Mais le mardi 13 janvier 2026, la situation a basculé. Selon plusieurs médias étrangers, Téhéran a activé des systèmes de brouillage de niveau militaire, rendant les connexions Starlink largement inopérantes. Une véritable stratégie de « kill switch » technologique, destinée à couper toute communication indépendante avec l’extérieur.

Le chef de la diplomatie iranienne, Abbas Araghtchi, a affirmé que la coupure d’Internet était nécessaire face à des « ordres venus de l’étranger » pendant les manifestations. Une version contestée par de nombreuses organisations de défense des droits humains, qui y voient un écran de fumée pour masquer l’ampleur de la répression.

Face à l'empileur de la répression l'ong Hrana, basée aux États-Unis a évoqué un bilan humain particulièrement lourd près de 2 000 morts depuis dimanche 28 décembre 2025, dont 1.850 manifestants, 135 membres des forces de sécurité et neuf passants. À cela s’ajoutent plus 8000 arrestations, dans un climat de tension généralisé.

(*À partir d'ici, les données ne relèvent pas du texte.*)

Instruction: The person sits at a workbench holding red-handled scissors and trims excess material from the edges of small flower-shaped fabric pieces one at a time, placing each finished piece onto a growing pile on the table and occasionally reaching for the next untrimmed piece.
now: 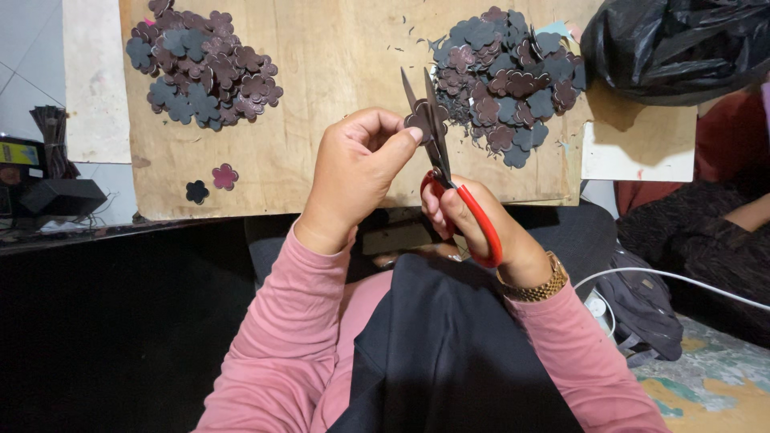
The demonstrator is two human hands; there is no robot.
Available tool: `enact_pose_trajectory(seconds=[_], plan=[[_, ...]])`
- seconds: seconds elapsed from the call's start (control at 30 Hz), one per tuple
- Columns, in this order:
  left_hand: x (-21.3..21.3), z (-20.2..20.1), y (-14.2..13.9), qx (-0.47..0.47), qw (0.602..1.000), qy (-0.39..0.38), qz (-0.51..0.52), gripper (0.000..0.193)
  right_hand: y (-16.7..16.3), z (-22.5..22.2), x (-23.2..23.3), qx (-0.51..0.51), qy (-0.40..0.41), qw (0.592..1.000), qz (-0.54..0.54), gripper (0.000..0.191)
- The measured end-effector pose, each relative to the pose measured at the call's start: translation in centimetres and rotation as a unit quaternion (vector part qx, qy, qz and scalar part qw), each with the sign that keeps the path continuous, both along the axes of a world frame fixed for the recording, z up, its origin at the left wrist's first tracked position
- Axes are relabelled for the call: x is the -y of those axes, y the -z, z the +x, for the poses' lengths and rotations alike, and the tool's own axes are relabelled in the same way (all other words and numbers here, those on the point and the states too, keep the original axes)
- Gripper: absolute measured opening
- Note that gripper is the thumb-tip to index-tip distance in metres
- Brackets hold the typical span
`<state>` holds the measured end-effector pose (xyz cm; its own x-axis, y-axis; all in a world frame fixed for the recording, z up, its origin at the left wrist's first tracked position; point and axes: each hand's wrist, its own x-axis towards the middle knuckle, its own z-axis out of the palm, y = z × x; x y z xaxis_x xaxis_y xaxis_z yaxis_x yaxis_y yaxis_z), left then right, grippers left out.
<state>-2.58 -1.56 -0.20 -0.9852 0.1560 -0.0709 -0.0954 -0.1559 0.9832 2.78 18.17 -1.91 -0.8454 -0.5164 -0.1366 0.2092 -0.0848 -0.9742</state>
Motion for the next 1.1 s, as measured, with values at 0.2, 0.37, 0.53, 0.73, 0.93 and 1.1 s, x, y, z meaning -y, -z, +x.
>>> enact_pose_trajectory(seconds=[0.2, 0.37, 0.53, 0.73, 0.93, 1.1], plan=[[-0.5, 0.0, 0.5, -0.014, 1.000, 0.015, 0.020, 0.010, -0.1, 0.3, 0.5, -0.009, 0.014, 0.999, -0.032, 0.050], [-0.4, 0.1, 0.5, -0.008, 1.000, 0.017, 0.012, 0.010, 0.2, 0.0, 0.1, 0.012, 0.012, 1.000, -0.021, 0.052], [-0.4, 0.1, 0.5, -0.047, 0.999, -0.001, -0.021, 0.008, 0.5, 0.1, -0.5, 0.002, -0.004, 1.000, -0.012, 0.052], [-0.5, -0.2, 0.5, -0.055, 0.993, -0.038, 0.094, 0.008, 1.6, -0.3, -0.2, -0.040, 0.075, 0.995, -0.053, 0.047], [-1.4, 0.5, 0.2, -0.024, 0.997, 0.008, 0.074, 0.009, 1.9, -2.3, 0.5, -0.058, 0.221, 0.966, -0.123, 0.022], [-2.0, 0.7, -0.3, -0.048, 0.998, 0.026, 0.014, 0.008, 1.0, -3.1, 1.2, -0.084, 0.266, 0.960, -0.034, 0.017]])
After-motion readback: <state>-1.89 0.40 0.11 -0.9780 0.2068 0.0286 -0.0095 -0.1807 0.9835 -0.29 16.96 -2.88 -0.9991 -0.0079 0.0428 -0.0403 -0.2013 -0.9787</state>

Sur le plan international, les réactions se multiplient. La présidente de la Commission européenne, Ursula von der Leyen, a dénoncé sur le réseau social X « l’usage excessif de la force » et « la restriction continue des libertés », annonçant de nouvelles sanctions contre les responsables iraniens.

Plusieurs pays, dont la France et les États-Unis, ont appelé leurs ressortissants à quitter l’Iran sans délai. Ceux contraints de rester sont invités à éviter tout rassemblement et à adopter un profil bas.

Déclenchée dimanche 28 décembre 2025, la crise iranienne trouve ses racines dans une situation économique explosive : effondrement du rial, inflation galopante et paupérisation rapide de la population. En verrouillant l’espace numérique et en neutralisant même les technologies satellitaires, le régime iranien semble désormais déterminé à contrôler non seulement la rue, mais aussi le récit de la crise, au prix d’un isolement international croissant.